• _WORK TO BE COMPLETED_
This task calls for every line of the material to be output verbatim.

• _SUPPLIED DATA_
——

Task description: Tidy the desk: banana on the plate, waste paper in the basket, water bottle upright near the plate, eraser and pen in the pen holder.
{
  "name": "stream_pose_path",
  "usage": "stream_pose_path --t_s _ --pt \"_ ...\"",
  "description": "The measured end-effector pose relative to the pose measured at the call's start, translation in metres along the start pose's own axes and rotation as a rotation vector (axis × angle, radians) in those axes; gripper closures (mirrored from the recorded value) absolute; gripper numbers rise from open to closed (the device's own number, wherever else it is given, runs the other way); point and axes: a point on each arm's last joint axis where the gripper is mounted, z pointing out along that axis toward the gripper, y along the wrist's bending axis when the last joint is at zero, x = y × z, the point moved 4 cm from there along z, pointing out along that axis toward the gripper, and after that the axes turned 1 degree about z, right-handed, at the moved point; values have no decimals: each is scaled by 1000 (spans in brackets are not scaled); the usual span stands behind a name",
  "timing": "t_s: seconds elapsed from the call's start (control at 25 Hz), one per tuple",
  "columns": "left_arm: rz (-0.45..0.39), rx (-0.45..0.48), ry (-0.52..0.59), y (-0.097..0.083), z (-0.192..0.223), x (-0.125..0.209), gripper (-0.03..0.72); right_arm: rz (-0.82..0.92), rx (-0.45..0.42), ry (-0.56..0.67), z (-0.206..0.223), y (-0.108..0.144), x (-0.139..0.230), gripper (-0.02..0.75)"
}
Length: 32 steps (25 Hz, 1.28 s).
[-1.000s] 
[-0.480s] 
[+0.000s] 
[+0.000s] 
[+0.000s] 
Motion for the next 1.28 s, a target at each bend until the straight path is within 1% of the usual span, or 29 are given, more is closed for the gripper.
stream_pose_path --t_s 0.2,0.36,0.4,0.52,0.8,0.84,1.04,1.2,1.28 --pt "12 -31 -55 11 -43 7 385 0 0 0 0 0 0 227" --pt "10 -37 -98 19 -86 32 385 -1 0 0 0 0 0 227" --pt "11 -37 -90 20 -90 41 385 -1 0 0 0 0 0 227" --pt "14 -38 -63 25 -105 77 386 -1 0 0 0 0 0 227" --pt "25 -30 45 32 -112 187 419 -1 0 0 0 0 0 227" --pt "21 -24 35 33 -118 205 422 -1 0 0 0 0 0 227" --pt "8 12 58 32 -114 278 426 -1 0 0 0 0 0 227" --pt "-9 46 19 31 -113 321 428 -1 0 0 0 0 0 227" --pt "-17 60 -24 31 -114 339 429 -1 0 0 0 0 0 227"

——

• _RESPONSE AREA_
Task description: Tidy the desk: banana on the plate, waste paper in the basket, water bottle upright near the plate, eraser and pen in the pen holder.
{
  "name": "stream_pose_path",
  "usage": "stream_pose_path --t_s _ --pt \"_ ...\"",
  "description": "The measured end-effector pose relative to the pose measured at the call's start, translation in metres along the start pose's own axes and rotation as a rotation vector (axis × angle, radians) in those axes; gripper closures (mirrored from the recorded value) absolute; gripper numbers rise from open to closed (the device's own number, wherever else it is given, runs the other way); point and axes: a point on each arm's last joint axis where the gripper is mounted, z pointing out along that axis toward the gripper, y along the wrist's bending axis when the last joint is at zero, x = y × z, the point moved 4 cm from there along z, pointing out along that axis toward the gripper, and after that the axes turned 1 degree about z, right-handed, at the moved point; values have no decimals: each is scaled by 1000 (spans in brackets are not scaled); the usual span stands behind a name",
  "timing": "t_s: seconds elapsed from the call's start (control at 25 Hz), one per tuple",
  "columns": "left_arm: rz (-0.45..0.39), rx (-0.45..0.48), ry (-0.52..0.59), y (-0.097..0.083), z (-0.192..0.223), x (-0.125..0.209), gripper (-0.03..0.72); right_arm: rz (-0.82..0.92), rx (-0.45..0.42), ry (-0.56..0.67), z (-0.206..0.223), y (-0.108..0.144), x (-0.139..0.230), gripper (-0.02..0.75)"
}
Length: 32 steps (25 Hz, 1.28 s).
[-1.000s] 
[-0.480s] 
[+0.000s] 
[+0.000s] 
[+0.000s] 
Motion for the next 1.28 s, a target at each bend until the straight path is within 1% of the usual span, or 29 are given, more is closed for the gripper.
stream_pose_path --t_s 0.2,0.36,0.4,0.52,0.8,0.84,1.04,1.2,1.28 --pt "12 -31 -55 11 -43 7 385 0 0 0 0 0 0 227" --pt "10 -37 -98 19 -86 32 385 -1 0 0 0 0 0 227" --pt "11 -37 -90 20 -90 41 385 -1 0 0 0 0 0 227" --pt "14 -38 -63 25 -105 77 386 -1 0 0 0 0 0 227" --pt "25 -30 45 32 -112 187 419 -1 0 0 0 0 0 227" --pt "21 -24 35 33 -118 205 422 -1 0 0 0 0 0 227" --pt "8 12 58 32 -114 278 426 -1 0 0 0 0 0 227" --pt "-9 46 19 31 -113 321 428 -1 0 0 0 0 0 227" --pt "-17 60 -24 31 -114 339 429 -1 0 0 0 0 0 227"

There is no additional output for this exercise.